PROBLEM TO SOLVE
The answer must consist of every line in the records below that contains the string "right".

STUDY MATERIAL
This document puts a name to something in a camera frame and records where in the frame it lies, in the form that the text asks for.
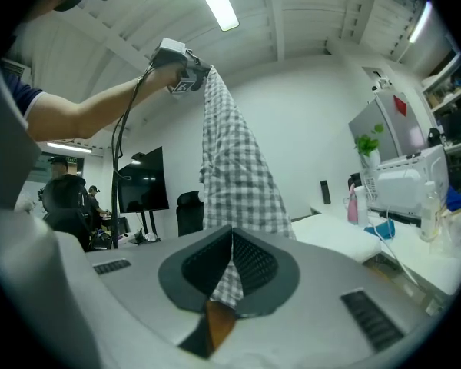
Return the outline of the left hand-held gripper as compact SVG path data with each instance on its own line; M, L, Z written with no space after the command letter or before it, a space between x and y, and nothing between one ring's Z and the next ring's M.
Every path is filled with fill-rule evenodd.
M183 42L170 38L161 40L149 62L150 68L160 68L174 63L183 65L183 69L178 74L177 84L167 87L172 95L185 95L190 91L198 91L211 70L211 66L198 58Z

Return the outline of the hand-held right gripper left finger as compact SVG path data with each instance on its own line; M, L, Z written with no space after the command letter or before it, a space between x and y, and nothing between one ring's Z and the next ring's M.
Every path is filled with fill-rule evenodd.
M230 260L232 227L200 232L197 240L169 255L158 268L163 292L174 305L201 313L213 294Z

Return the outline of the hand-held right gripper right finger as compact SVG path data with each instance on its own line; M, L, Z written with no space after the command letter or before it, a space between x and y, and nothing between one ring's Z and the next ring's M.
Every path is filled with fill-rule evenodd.
M232 259L243 291L235 309L239 318L270 315L291 298L300 281L299 265L286 250L292 242L280 235L233 230Z

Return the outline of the person's left hand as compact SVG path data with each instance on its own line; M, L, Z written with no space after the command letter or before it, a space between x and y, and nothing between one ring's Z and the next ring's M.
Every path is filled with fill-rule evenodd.
M151 77L158 88L175 88L181 79L181 73L184 69L185 66L183 64L174 62L156 68L151 73Z

WORKED SOLUTION
Return the outline of the hand-held right gripper left finger as compact SVG path data with each instance on its own line; M, L, Z written with no space after the command letter or before it, a space between x and y, and nothing between one ring's Z and the next ring's M.
Return the outline of the hand-held right gripper right finger as compact SVG path data with each instance on its own line; M, L, Z written with no space after the command letter or before it, a space between x and y, and nothing between one ring's Z and the next ring's M.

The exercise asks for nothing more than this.